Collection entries
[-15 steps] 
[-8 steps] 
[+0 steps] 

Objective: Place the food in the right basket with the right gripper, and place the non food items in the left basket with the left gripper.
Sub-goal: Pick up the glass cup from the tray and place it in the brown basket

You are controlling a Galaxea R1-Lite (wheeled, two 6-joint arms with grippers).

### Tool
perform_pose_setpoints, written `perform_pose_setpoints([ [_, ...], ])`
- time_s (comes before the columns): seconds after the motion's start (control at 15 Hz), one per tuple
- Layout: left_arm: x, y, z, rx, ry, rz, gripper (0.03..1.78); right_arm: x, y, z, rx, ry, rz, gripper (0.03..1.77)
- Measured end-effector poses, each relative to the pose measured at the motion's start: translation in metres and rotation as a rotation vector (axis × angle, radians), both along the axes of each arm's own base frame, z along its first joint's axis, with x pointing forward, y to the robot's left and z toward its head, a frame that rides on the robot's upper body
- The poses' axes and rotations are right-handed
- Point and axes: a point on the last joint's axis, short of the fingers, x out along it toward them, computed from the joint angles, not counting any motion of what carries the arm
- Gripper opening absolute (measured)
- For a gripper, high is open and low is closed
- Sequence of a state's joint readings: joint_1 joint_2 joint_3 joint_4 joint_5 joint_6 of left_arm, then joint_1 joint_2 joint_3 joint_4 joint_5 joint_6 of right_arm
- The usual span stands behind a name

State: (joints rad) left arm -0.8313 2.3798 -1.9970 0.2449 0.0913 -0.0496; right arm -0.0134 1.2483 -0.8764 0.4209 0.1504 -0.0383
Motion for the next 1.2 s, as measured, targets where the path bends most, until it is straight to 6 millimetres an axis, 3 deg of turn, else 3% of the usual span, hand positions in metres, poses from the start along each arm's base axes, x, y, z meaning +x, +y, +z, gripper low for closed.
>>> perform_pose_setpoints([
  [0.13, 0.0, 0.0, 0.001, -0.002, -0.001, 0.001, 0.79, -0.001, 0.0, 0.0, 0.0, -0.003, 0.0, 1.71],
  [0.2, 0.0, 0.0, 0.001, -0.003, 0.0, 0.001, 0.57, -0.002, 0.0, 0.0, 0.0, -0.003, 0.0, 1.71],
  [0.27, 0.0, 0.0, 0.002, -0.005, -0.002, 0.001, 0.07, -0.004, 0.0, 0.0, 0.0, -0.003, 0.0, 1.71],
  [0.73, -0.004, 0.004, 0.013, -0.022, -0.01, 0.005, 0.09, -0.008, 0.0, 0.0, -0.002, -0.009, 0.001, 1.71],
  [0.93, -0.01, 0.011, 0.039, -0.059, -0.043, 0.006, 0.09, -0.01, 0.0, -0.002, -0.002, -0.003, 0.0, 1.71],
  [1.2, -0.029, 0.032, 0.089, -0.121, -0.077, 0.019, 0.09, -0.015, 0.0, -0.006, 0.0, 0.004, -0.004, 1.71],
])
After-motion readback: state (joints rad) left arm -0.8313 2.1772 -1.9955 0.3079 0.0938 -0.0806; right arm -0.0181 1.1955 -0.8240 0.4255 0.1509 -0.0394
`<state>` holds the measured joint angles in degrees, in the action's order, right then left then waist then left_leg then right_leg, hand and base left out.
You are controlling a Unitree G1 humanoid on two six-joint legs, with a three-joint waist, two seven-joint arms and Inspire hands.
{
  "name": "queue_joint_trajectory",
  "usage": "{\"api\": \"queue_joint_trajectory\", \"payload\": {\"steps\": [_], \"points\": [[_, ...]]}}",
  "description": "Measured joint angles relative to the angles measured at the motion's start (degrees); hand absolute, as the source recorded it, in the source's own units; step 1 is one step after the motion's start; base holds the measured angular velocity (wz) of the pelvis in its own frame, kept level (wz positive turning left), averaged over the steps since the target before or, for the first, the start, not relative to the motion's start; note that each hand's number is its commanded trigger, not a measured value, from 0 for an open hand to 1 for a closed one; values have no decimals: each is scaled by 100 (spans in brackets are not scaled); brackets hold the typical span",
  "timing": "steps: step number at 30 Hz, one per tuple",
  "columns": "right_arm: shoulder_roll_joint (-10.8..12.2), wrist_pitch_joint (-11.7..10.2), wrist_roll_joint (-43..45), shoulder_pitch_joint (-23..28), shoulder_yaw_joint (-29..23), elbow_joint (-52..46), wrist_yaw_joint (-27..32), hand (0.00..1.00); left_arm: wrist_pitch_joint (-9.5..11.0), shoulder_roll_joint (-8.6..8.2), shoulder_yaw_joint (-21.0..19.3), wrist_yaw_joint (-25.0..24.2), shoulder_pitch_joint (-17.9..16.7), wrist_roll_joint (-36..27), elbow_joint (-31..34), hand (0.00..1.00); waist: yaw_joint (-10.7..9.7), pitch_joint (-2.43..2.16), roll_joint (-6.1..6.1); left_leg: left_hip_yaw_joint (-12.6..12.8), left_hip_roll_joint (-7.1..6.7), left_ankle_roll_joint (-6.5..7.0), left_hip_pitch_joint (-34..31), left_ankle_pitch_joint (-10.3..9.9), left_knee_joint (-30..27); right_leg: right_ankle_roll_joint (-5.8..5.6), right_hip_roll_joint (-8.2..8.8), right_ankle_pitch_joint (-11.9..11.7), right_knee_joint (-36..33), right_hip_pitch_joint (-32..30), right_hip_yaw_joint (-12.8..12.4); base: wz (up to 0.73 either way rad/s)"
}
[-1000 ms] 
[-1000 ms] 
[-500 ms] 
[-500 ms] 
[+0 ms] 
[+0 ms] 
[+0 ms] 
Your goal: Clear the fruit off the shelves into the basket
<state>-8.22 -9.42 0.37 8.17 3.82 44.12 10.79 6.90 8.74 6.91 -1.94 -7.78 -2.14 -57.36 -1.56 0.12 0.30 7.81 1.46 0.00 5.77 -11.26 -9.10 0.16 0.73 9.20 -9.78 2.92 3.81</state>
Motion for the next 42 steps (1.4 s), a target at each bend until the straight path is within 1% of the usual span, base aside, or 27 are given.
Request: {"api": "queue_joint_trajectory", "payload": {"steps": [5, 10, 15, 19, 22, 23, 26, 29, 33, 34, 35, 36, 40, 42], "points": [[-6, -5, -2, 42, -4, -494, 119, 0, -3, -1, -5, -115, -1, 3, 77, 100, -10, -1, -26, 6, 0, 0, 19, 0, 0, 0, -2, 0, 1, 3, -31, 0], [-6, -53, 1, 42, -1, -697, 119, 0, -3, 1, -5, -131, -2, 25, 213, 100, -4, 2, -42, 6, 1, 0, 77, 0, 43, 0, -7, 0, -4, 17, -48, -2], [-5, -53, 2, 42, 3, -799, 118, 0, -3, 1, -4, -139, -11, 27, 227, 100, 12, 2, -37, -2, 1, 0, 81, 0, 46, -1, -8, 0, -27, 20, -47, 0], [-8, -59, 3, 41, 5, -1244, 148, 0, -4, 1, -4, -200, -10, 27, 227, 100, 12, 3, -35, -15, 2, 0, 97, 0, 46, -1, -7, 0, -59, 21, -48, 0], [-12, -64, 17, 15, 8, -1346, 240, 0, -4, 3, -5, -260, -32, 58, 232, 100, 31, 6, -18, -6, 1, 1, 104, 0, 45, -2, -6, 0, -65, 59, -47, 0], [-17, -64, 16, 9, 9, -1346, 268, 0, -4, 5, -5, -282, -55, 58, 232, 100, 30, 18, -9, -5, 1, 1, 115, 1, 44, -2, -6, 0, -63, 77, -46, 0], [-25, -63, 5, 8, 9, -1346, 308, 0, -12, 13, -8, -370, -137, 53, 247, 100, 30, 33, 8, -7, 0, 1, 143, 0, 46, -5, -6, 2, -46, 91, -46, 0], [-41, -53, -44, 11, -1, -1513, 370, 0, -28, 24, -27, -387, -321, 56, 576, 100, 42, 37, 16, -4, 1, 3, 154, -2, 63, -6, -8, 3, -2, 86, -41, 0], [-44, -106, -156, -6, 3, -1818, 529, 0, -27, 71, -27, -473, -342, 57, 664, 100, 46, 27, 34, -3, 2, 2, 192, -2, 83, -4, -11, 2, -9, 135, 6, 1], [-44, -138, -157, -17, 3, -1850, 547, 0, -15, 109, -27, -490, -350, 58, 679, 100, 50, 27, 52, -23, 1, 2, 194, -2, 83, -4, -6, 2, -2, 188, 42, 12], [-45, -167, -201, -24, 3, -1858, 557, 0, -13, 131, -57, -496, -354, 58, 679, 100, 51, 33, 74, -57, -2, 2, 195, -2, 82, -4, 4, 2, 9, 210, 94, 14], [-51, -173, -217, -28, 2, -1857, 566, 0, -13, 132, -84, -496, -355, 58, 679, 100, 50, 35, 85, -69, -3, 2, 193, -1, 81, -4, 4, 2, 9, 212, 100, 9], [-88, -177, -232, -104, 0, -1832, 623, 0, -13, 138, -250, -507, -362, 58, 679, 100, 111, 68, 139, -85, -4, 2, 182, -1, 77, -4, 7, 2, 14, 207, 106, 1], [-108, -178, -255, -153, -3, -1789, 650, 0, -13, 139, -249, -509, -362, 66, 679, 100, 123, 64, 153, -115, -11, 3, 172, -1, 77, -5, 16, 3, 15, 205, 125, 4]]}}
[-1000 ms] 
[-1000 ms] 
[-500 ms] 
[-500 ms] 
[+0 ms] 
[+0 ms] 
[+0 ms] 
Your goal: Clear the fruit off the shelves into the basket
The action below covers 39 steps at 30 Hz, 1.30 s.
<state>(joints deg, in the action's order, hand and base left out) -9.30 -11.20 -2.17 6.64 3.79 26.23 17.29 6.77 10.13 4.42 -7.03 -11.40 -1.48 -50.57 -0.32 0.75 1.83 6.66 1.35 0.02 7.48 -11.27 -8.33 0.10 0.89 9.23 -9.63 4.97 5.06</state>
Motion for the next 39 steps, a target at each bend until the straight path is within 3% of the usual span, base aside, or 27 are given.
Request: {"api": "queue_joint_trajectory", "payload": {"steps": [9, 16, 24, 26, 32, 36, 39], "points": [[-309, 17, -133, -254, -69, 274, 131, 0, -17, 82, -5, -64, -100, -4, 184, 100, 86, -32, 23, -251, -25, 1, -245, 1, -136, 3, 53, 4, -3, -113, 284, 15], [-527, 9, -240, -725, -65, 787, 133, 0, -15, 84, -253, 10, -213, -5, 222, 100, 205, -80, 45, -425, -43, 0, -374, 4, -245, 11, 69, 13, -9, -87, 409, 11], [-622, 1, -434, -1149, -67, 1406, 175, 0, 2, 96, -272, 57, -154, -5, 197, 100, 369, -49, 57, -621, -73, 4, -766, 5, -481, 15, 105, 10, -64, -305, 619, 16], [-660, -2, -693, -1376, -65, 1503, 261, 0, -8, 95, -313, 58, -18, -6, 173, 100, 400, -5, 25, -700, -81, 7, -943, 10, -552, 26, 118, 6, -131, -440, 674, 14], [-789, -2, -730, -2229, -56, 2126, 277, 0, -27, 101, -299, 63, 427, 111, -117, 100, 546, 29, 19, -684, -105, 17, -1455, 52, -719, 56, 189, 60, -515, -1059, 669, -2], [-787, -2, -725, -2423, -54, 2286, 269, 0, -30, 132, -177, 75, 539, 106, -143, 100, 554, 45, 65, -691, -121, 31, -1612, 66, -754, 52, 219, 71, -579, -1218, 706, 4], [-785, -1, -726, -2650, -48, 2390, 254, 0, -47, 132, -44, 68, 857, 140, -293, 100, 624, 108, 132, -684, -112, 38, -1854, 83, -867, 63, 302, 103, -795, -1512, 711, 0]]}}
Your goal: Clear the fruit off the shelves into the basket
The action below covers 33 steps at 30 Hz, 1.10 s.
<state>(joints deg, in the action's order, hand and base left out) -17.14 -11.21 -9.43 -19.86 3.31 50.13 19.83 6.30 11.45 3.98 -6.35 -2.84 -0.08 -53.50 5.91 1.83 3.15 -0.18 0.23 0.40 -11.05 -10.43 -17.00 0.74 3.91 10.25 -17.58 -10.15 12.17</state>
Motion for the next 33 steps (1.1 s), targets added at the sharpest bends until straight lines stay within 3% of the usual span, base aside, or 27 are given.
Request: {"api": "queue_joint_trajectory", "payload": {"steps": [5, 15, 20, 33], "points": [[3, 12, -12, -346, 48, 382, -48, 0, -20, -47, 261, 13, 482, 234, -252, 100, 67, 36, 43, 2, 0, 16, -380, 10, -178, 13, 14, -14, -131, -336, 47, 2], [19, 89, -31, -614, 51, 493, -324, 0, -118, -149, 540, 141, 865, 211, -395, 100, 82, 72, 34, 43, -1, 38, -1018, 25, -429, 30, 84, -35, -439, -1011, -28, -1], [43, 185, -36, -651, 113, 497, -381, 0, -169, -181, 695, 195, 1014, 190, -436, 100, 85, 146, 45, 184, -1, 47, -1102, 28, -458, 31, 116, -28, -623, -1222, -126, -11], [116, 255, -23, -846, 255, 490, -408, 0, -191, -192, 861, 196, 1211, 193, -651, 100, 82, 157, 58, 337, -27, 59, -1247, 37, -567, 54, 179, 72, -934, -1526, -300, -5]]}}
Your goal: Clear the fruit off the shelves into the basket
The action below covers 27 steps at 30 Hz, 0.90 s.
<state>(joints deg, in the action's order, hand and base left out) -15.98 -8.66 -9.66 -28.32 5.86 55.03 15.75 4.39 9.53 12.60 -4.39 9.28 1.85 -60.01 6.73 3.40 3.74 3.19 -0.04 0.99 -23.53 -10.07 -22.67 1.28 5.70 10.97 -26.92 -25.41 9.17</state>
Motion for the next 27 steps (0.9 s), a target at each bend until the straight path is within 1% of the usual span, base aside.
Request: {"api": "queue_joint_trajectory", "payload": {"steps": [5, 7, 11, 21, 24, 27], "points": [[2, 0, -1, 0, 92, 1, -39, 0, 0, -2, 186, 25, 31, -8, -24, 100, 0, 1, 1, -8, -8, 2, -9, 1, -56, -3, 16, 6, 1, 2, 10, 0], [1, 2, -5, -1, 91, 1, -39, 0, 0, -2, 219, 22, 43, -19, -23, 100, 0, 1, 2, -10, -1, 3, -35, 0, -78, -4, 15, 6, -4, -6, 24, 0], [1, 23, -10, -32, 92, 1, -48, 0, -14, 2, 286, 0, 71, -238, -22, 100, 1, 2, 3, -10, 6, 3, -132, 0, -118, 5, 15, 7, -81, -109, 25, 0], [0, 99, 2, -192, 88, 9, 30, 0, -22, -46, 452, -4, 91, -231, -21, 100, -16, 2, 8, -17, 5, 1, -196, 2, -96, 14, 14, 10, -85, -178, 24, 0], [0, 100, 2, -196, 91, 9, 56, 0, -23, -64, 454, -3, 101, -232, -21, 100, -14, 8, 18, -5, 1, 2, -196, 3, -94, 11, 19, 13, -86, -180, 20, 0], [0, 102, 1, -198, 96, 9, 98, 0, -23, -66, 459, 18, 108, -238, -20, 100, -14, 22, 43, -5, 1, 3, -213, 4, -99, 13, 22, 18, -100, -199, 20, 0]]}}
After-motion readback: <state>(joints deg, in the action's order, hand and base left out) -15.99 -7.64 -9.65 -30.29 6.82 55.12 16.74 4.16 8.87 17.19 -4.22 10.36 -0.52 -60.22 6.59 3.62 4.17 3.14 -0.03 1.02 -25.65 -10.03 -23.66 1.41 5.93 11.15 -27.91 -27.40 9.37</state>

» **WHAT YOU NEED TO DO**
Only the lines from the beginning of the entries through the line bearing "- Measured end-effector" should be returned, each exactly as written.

» **ANSWER SECTION**
[-15 steps] 
[-8 steps] 
[+0 steps] 

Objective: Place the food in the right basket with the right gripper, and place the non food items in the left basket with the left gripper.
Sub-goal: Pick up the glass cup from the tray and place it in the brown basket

You are controlling a Galaxea R1-Lite (wheeled, two 6-joint arms with grippers).

### Tool
perform_pose_setpoints, written `perform_pose_setpoints([ [_, ...], ])`
- time_s (comes before the columns): seconds after the motion's start (control at 15 Hz), one per tuple
- Layout: left_arm: x, y, z, rx, ry, rz, gripper (0.03..1.78); right_arm: x, y, z, rx, ry, rz, gripper (0.03..1.77)
- Measured end-effector poses, each relative to the pose measured at the motion's start: translation in metres and rotation as a rotation vector (axis × angle, radians), both along the axes of each arm's own base frame, z along its first joint's axis, with x pointing forward, y to the robot's left and z toward its head, a frame that rides on the robot's upper body

Nothing further is required by the exercise.